I didn't know any of the Les Exclusifs came in 400ml bottles! Interesting stuff.. perhaps just Eau de Cologne?
I'm a colognosaurus. Rawr!
Thanks for the description. Anything verging even only slightly on laundry detergent is a nono for me and I'm pretty sure I would like this a lot less than my usual go-to EdCs which happily cost a fraction of Chanel's. Glad you're enjoying it, though.
Hey Tom, when I get the bottle I will try to put together a little vial for you if you are interested so you can post a review. Just PM me your address. The musk does verge on detergent, but not too badly. It is similar to Pens Castile really.
I love my little sample of Chanel's EdC. I want to own another of the Exclusifs, but I'm not sure which one yet. The EdC is very good though.
I think this is the only one that comes in a 400ml bottle. I would be interested in seeing pictures of it when it arrives. I'm interested in whether it is really a spray, as it says on the website, or if it's a splash bottle.
I thought I might revive this thread in case anyone has any new thoughts.
I am very interested in trying Chanel's eau de cologne, and hope to do so in a few days' time. At the moment, I lean on the Guerlain eaux; but my bottle of Eau de Cologne Imperiale has just run dry, and my bottle of Eau du Coq (my favourite to date) is on its last legs. Would Chanel's be a good replacement? I am intrigued by the idea that it contains a good synthetic musk. For I love slightly animalic eaux. I hope that it is a perfectly safe musk; for I am wont (fleeting as their scent is) to apply eaux very liberally, and to condition my hair and scalp with them.
Merely, I love the Guerlain eaux, and am partial to the brand, but the Chanel one is fantastic. I don't know what it is, maybe the neroli, but I find this eau beautiful, where most are just refreshing.
- - - - - - - - - - - - -
The Chanel is wonderful. I highly recommend it.

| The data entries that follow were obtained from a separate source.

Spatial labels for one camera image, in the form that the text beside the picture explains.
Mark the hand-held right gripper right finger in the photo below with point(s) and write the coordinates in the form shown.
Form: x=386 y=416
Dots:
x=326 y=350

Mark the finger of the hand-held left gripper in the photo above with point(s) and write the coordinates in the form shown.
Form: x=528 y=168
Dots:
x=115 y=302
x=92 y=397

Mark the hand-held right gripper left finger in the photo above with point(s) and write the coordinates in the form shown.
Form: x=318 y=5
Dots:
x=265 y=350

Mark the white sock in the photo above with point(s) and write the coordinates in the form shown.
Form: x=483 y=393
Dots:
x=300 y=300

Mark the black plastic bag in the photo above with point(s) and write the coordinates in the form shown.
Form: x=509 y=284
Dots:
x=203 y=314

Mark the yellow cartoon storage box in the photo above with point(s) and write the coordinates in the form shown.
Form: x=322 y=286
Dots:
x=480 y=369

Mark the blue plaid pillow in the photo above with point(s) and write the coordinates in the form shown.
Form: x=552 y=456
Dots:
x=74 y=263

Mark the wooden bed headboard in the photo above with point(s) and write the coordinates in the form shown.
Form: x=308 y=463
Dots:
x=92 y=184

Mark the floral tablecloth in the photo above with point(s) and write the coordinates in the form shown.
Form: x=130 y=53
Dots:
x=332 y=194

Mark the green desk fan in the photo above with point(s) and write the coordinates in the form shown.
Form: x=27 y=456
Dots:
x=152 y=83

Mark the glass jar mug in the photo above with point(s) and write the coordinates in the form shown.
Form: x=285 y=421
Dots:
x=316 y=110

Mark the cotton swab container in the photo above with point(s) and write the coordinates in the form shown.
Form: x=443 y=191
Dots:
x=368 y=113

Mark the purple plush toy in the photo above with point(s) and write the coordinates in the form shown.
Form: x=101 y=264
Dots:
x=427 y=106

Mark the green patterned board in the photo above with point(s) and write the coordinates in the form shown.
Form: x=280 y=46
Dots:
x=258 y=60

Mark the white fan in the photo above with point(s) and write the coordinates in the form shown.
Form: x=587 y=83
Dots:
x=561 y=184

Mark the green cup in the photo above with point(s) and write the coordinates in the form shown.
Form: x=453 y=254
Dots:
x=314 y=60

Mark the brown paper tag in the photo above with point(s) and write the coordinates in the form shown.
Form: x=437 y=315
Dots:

the musk in the Chanel is rich and smooth but clean, do not expect vintage Eau d'Hermes. What I like in the Chanel is that it adds zing to the recipe via some green note. It is a perfect substitute for any eau de cologne.
Just wanted to add that as a big fan and user of the Guerlain Eau's I can also recommend Chanel Eau De Cologne, I have the big bottle. It has a very high quality neroli up top and musk in the base. Also after having worn this extensively this summer I am convinced that there is real ambergris in there too. I have a tincture of real ambergris and so recognise the scent quite clearly.
When i tried this edc the longevity was veryvery bad, but it was just one spray at a paper.
This is really short lived,with just 1 hour longevity?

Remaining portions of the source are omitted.